*WHAT TO WORK ON*. Retype the data below exactly, skipping pictures.

--

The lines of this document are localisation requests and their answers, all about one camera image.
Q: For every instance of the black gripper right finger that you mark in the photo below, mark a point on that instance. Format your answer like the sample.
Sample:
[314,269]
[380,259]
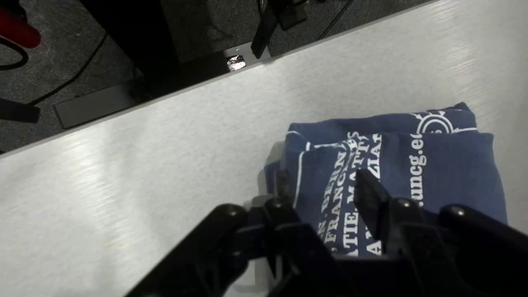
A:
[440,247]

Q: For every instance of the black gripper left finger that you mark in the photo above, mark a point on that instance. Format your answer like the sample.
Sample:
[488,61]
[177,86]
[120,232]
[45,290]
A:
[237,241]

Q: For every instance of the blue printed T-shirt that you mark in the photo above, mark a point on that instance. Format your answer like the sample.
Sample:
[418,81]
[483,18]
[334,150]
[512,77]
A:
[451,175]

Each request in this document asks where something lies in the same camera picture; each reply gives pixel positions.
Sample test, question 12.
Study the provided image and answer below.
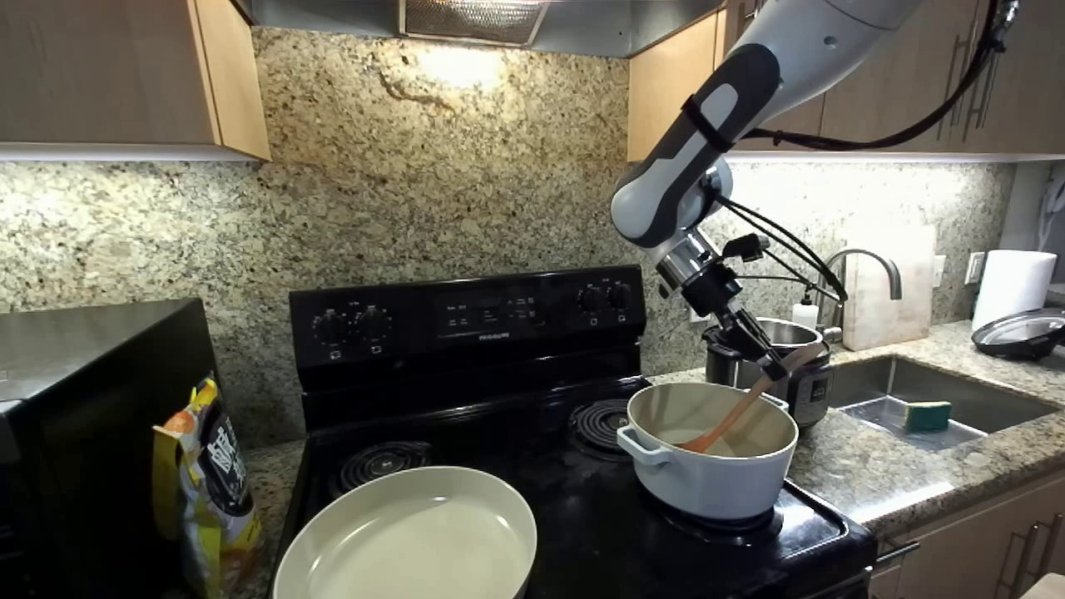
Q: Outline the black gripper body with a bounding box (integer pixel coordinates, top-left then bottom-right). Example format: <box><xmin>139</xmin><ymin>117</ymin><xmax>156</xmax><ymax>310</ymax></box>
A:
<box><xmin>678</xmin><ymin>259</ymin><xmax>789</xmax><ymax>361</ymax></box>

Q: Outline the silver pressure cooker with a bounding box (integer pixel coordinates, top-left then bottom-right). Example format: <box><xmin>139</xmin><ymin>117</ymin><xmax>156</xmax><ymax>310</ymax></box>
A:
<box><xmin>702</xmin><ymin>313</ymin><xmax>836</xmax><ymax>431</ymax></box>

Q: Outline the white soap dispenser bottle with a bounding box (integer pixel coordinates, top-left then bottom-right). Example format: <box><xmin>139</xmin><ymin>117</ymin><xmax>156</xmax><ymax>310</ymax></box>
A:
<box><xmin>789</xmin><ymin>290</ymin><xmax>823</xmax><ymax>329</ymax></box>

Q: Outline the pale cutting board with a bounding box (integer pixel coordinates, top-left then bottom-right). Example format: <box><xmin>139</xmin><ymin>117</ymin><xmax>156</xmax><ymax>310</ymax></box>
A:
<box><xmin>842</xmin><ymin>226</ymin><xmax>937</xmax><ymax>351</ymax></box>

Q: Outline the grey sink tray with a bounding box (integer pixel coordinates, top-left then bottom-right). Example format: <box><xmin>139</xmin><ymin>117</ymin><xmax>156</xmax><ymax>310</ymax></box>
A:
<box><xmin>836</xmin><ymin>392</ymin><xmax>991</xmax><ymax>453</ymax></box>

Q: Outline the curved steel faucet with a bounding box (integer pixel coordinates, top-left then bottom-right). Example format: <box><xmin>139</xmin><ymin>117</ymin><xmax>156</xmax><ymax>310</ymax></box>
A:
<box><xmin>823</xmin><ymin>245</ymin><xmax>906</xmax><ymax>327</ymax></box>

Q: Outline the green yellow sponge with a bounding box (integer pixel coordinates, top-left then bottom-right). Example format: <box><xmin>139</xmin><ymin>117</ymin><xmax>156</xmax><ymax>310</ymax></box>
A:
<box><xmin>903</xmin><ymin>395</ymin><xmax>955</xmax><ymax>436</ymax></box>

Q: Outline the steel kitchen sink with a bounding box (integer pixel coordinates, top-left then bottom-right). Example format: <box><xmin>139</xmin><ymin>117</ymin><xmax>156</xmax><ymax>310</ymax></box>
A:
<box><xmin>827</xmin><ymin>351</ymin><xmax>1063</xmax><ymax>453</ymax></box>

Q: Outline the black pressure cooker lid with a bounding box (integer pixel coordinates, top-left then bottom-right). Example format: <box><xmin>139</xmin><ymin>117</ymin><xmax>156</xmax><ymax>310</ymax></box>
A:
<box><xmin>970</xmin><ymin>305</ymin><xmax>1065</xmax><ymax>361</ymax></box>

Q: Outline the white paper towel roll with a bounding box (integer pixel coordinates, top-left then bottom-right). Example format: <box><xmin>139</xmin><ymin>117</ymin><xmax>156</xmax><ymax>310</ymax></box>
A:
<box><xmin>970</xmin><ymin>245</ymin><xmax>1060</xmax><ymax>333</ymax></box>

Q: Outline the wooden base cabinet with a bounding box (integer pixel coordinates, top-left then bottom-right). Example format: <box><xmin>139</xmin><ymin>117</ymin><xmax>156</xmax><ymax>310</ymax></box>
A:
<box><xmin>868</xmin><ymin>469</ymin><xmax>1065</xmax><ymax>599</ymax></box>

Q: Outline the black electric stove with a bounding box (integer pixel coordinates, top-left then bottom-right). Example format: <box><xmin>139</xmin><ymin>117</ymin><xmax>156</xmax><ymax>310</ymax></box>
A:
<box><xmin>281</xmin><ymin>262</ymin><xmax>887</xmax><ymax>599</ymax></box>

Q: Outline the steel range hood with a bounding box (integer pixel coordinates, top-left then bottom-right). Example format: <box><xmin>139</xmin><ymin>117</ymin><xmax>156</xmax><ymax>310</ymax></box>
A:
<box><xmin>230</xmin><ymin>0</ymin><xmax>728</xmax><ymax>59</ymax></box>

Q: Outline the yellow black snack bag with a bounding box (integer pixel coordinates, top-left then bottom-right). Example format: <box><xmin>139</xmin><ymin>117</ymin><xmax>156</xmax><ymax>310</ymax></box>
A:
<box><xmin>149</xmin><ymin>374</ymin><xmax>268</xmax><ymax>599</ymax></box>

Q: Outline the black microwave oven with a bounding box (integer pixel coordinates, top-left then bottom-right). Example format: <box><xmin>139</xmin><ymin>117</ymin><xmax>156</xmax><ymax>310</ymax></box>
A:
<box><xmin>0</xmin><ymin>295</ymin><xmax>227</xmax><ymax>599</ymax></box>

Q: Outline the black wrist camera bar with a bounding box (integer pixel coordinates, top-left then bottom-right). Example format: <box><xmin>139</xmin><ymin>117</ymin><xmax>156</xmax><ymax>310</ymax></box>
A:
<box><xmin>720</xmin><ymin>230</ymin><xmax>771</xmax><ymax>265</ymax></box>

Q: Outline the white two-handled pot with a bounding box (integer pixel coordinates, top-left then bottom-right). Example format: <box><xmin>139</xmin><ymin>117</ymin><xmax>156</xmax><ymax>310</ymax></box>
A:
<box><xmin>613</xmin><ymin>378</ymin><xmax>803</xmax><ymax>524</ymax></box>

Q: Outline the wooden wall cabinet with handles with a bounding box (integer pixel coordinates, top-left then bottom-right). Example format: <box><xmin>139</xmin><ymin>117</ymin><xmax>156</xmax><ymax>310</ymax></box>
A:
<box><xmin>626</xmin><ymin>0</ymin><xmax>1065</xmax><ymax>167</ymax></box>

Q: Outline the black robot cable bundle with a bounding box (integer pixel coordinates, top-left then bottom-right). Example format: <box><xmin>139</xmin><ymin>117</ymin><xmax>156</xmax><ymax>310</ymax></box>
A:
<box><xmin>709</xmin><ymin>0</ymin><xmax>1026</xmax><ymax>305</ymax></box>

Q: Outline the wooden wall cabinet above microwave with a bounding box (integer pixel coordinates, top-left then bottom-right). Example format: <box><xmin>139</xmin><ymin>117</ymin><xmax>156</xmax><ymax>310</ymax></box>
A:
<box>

--

*EXERCISE RESULT*.
The lines of this document are localisation requests and their answers, all about one camera image.
Q: For every instance of the black gripper right finger that you mark in the photo below, mark a point on that instance. Format your answer like the sample.
Sample:
[314,269]
[380,259]
A:
[440,247]

Q: For every instance of the black gripper left finger that you mark in the photo above, mark a point on that instance. Format your answer like the sample.
Sample:
[488,61]
[177,86]
[120,232]
[45,290]
A:
[237,241]

Q: For every instance of the blue printed T-shirt that you mark in the photo above, mark a point on that instance. Format your answer like the sample.
Sample:
[418,81]
[483,18]
[334,150]
[512,77]
A:
[451,175]

Each request in this document asks where something lies in the same camera picture; each reply gives pixel positions.
Sample test, question 12.
Study the provided image and answer below.
Q: Outline the black gripper body with a bounding box (integer pixel coordinates, top-left then bottom-right). Example format: <box><xmin>139</xmin><ymin>117</ymin><xmax>156</xmax><ymax>310</ymax></box>
A:
<box><xmin>678</xmin><ymin>259</ymin><xmax>789</xmax><ymax>361</ymax></box>

Q: Outline the silver pressure cooker with a bounding box (integer pixel coordinates, top-left then bottom-right). Example format: <box><xmin>139</xmin><ymin>117</ymin><xmax>156</xmax><ymax>310</ymax></box>
A:
<box><xmin>702</xmin><ymin>313</ymin><xmax>836</xmax><ymax>431</ymax></box>

Q: Outline the white soap dispenser bottle with a bounding box (integer pixel coordinates, top-left then bottom-right). Example format: <box><xmin>139</xmin><ymin>117</ymin><xmax>156</xmax><ymax>310</ymax></box>
A:
<box><xmin>789</xmin><ymin>290</ymin><xmax>823</xmax><ymax>329</ymax></box>

Q: Outline the pale cutting board with a bounding box (integer pixel coordinates, top-left then bottom-right). Example format: <box><xmin>139</xmin><ymin>117</ymin><xmax>156</xmax><ymax>310</ymax></box>
A:
<box><xmin>842</xmin><ymin>226</ymin><xmax>937</xmax><ymax>351</ymax></box>

Q: Outline the grey sink tray with a bounding box (integer pixel coordinates, top-left then bottom-right). Example format: <box><xmin>139</xmin><ymin>117</ymin><xmax>156</xmax><ymax>310</ymax></box>
A:
<box><xmin>836</xmin><ymin>392</ymin><xmax>991</xmax><ymax>453</ymax></box>

Q: Outline the curved steel faucet with a bounding box (integer pixel coordinates, top-left then bottom-right). Example format: <box><xmin>139</xmin><ymin>117</ymin><xmax>156</xmax><ymax>310</ymax></box>
A:
<box><xmin>823</xmin><ymin>245</ymin><xmax>906</xmax><ymax>327</ymax></box>

Q: Outline the green yellow sponge with a bounding box (integer pixel coordinates, top-left then bottom-right). Example format: <box><xmin>139</xmin><ymin>117</ymin><xmax>156</xmax><ymax>310</ymax></box>
A:
<box><xmin>903</xmin><ymin>395</ymin><xmax>955</xmax><ymax>436</ymax></box>

Q: Outline the steel kitchen sink with a bounding box (integer pixel coordinates, top-left then bottom-right). Example format: <box><xmin>139</xmin><ymin>117</ymin><xmax>156</xmax><ymax>310</ymax></box>
A:
<box><xmin>827</xmin><ymin>351</ymin><xmax>1063</xmax><ymax>453</ymax></box>

Q: Outline the black pressure cooker lid with a bounding box (integer pixel coordinates, top-left then bottom-right). Example format: <box><xmin>139</xmin><ymin>117</ymin><xmax>156</xmax><ymax>310</ymax></box>
A:
<box><xmin>970</xmin><ymin>305</ymin><xmax>1065</xmax><ymax>361</ymax></box>

Q: Outline the white paper towel roll with a bounding box (integer pixel coordinates, top-left then bottom-right). Example format: <box><xmin>139</xmin><ymin>117</ymin><xmax>156</xmax><ymax>310</ymax></box>
A:
<box><xmin>970</xmin><ymin>245</ymin><xmax>1060</xmax><ymax>333</ymax></box>

Q: Outline the wooden base cabinet with a bounding box (integer pixel coordinates, top-left then bottom-right). Example format: <box><xmin>139</xmin><ymin>117</ymin><xmax>156</xmax><ymax>310</ymax></box>
A:
<box><xmin>868</xmin><ymin>469</ymin><xmax>1065</xmax><ymax>599</ymax></box>

Q: Outline the black electric stove with a bounding box (integer pixel coordinates, top-left then bottom-right). Example format: <box><xmin>139</xmin><ymin>117</ymin><xmax>156</xmax><ymax>310</ymax></box>
A:
<box><xmin>281</xmin><ymin>262</ymin><xmax>887</xmax><ymax>599</ymax></box>

Q: Outline the steel range hood with a bounding box (integer pixel coordinates, top-left then bottom-right). Example format: <box><xmin>139</xmin><ymin>117</ymin><xmax>156</xmax><ymax>310</ymax></box>
A:
<box><xmin>230</xmin><ymin>0</ymin><xmax>728</xmax><ymax>59</ymax></box>

Q: Outline the yellow black snack bag with a bounding box (integer pixel coordinates, top-left then bottom-right). Example format: <box><xmin>139</xmin><ymin>117</ymin><xmax>156</xmax><ymax>310</ymax></box>
A:
<box><xmin>149</xmin><ymin>374</ymin><xmax>268</xmax><ymax>599</ymax></box>

Q: Outline the black microwave oven with a bounding box (integer pixel coordinates, top-left then bottom-right). Example format: <box><xmin>139</xmin><ymin>117</ymin><xmax>156</xmax><ymax>310</ymax></box>
A:
<box><xmin>0</xmin><ymin>295</ymin><xmax>227</xmax><ymax>599</ymax></box>

Q: Outline the black wrist camera bar with a bounding box (integer pixel coordinates, top-left then bottom-right). Example format: <box><xmin>139</xmin><ymin>117</ymin><xmax>156</xmax><ymax>310</ymax></box>
A:
<box><xmin>720</xmin><ymin>230</ymin><xmax>771</xmax><ymax>265</ymax></box>

Q: Outline the white two-handled pot with a bounding box (integer pixel coordinates, top-left then bottom-right). Example format: <box><xmin>139</xmin><ymin>117</ymin><xmax>156</xmax><ymax>310</ymax></box>
A:
<box><xmin>613</xmin><ymin>378</ymin><xmax>803</xmax><ymax>524</ymax></box>

Q: Outline the wooden wall cabinet with handles with a bounding box (integer pixel coordinates, top-left then bottom-right). Example format: <box><xmin>139</xmin><ymin>117</ymin><xmax>156</xmax><ymax>310</ymax></box>
A:
<box><xmin>626</xmin><ymin>0</ymin><xmax>1065</xmax><ymax>167</ymax></box>

Q: Outline the black robot cable bundle with a bounding box (integer pixel coordinates, top-left then bottom-right). Example format: <box><xmin>139</xmin><ymin>117</ymin><xmax>156</xmax><ymax>310</ymax></box>
A:
<box><xmin>709</xmin><ymin>0</ymin><xmax>1026</xmax><ymax>305</ymax></box>

Q: Outline the wooden wall cabinet above microwave with a bounding box (integer pixel coordinates, top-left then bottom-right). Example format: <box><xmin>139</xmin><ymin>117</ymin><xmax>156</xmax><ymax>310</ymax></box>
A:
<box>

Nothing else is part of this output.